I wish to download data for thousands of records from a government site using Python 2.7. One example of a record is http://camara.cl/pley/pley_detalle.aspx?prmID=1252&prmBL=1-07. Two related problems:
(1) the site relies on mouse clicks (in the source:
<a href="javascript:__doPostBack('ctl00$mainPlaceHolder$btnUrgencias','')">Urgencias</a>
to access another part of the data of interest to me; and
(2) I am illiterate in web scraping in general and Python in particular.
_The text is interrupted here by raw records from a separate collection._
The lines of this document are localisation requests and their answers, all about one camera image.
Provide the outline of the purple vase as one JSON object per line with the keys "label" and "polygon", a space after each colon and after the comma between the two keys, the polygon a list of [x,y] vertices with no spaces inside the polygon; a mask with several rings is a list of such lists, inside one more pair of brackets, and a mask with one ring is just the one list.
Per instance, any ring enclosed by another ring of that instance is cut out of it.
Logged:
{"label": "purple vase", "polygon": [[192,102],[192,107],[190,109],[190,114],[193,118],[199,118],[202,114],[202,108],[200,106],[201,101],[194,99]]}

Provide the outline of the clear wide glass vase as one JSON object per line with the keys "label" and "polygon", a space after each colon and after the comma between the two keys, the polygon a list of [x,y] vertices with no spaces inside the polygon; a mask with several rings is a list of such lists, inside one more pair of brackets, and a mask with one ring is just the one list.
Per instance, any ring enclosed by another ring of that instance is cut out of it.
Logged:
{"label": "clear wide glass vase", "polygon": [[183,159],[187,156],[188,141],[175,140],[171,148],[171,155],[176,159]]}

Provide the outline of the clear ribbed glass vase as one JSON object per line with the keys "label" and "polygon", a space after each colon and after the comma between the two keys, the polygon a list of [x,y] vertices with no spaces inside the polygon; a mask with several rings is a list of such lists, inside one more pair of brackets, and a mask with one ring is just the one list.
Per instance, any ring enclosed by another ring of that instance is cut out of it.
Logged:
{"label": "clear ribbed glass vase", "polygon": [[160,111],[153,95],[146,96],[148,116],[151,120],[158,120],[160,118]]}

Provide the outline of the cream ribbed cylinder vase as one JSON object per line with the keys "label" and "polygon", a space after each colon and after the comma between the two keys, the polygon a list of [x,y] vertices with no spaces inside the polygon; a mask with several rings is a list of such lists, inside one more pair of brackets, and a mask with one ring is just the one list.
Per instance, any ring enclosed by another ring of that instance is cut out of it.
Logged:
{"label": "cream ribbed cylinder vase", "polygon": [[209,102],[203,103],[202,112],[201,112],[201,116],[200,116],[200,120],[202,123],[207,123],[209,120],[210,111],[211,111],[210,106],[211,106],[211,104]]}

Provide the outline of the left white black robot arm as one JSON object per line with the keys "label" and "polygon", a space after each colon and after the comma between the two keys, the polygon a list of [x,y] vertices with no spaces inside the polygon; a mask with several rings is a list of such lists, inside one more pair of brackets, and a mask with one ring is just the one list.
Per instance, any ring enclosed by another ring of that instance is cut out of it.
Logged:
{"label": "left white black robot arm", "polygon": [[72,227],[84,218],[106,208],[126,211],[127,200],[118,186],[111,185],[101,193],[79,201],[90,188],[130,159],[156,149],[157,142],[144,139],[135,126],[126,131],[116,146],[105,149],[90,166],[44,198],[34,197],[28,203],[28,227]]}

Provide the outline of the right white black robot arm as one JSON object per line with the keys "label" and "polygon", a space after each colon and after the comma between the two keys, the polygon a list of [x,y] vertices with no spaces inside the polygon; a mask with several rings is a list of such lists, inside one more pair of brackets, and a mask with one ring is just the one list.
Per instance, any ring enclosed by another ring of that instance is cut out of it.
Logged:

Learning-by-doing has so far taken me about half-way. Internet resources here, here, and here pushed me in the right direction. But I hit a wall.
I can get source code for the information that fills the screen when the url is invoked.
import requests
id = '1252'
bl = '1-07'
url = 'http://camara.cl/pley/pley_detalle.aspx'
parametros = {'prmID': id, 'prmBL': bl}
r = requests.get(url, params = parametros)
hitos = r.text
print hitos
But I've had no success in getting info from the 'Urgencias' tab. One attempt looks thus
import json
parametros = {'prmID': id, 'prmBL': bl, '__EVENTTARGET': 'ctl00$mainPlaceHolder$btnUrgencias'}
headers = {'content-type': 'application/x-www-form-urlencoded; charset=utf-8'}
p = requests.post(url, data = json.dumps(parametros), headers = headers)
urgencias = p.text
print urgencias
I am obviously not building/sending the request properly. (I am also missing cookies, I believe.)
Any help will be greatly appreciated. (Am open to use any method that will work from a Ubuntu machine!)